Geen enkele regionale luchthaven in dit land kan zonder subsidies.
De luchthaven van Deurne is zwaar verlieslatend. Dat blijkt uit de jaarrekening van de luchthavenuitbater nv LEM Antwerpen. De vennootschap haalde vorig jaar een omzet van 4,8 miljoen euro, maar het gros van de bedrijfsopbrengsten van 10,8 miljoen euro kwam van subsidies. En nog kleurde het nettoresultaat rood.
De luchthavenuitbater is daarom niet noodzakelijk een vogel voor de kat. Het Franse bedrijf Egis doet het commerciële beleid en stut Deurne met achtergestelde leningen. 2024 was voor de luchthaven bovendien een pechjaar. De vakantiemaker TUI wou vliegen vanuit Deurne, maar kampte met aanhoudende problemen met de vliegtuigen.
Deurne is geen uniek geval. De omzet van de luchthavenuitbater van Oostende betekent geen 40 procent van de bedrijfsopbrengsten. Ook aan de kust zijn subsidies alomtegenwoordig. De Waalse luchthavens van Charleroi en Luik zijn al evenmin een voorbeeld. De luchthavenuitbater van Brussels South kreeg vorig jaar 32 miljoen euro subsidies. De subsidiestroom vloeit al decennia. Met enkel de omzet zou Charleroi chronisch verlieslatend zijn. De lachende derden zijn vooral Ryanair, en de passagiers van de lagekostenmaatschappijen. Hetzelfde geldt voor Liège Airport.

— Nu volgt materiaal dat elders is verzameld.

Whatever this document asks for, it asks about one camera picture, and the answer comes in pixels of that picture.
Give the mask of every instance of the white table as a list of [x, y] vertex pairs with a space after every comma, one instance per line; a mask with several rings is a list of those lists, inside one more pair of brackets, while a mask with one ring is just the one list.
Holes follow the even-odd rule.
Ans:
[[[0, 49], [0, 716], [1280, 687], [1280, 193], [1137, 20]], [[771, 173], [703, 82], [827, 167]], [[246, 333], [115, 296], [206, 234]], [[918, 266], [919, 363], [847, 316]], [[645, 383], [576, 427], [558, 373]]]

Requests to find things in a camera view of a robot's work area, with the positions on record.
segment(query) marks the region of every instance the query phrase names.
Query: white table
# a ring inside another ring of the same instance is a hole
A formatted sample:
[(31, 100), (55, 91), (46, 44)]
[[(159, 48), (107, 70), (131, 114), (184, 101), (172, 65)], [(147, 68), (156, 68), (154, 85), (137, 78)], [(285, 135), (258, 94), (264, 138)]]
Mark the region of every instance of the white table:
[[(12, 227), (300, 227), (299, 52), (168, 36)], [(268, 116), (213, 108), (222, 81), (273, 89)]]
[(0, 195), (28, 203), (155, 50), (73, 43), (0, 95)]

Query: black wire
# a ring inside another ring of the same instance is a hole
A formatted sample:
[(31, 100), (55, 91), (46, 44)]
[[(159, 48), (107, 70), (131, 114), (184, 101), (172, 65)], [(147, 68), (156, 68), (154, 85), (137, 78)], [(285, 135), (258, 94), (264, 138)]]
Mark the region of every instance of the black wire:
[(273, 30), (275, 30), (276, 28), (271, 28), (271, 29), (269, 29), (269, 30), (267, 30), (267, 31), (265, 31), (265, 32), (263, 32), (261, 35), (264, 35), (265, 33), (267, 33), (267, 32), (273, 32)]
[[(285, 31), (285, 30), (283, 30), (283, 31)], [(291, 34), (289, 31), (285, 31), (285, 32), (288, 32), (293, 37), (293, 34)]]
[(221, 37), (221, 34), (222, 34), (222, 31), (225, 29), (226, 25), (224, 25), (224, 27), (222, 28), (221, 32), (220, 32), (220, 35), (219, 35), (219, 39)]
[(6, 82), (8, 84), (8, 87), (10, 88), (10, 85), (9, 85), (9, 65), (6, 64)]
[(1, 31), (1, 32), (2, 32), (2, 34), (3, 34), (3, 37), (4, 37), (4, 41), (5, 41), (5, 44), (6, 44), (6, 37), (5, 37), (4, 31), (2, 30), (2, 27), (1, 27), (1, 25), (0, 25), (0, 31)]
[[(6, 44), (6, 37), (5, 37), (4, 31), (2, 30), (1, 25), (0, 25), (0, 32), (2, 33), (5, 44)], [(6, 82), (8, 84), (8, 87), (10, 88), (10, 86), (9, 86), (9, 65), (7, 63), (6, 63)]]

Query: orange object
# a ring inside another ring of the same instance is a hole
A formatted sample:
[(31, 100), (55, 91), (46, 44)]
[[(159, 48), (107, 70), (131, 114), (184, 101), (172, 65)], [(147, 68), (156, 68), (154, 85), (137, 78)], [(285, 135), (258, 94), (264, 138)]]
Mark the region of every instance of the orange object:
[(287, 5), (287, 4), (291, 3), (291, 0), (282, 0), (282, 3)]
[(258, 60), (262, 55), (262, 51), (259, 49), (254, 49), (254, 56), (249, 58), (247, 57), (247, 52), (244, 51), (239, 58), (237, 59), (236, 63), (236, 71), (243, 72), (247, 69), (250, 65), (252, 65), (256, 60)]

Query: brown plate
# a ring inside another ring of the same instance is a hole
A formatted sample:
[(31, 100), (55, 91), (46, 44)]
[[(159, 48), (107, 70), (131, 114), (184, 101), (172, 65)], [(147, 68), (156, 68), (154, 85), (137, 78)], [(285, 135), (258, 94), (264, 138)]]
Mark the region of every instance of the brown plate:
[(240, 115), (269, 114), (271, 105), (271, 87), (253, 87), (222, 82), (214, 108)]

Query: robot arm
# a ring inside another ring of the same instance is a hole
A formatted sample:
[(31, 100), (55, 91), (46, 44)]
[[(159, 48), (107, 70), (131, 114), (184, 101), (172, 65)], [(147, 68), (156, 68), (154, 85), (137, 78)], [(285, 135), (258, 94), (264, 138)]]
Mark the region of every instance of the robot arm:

De omzet betekende vorig jaar twee derde van de bedrijfsopbrengsten. En zeker in Luik is er een nevenkostenberg, zoals de isolatie van woningen tegen het vrachtvliegtuigenlawaai. Die kosten worden gedragen door een ander vehikel van de Waalse overheid.
Volgens voorstanders creëren luchthavens indirect een grote economische dynamiek en tewerkstelling. Enkel kijken naar de jaarrekeningen van de luchthavenuitbaters werpt in die zin een te nauwe blik op de terugverdieneffecten van een luchthaven.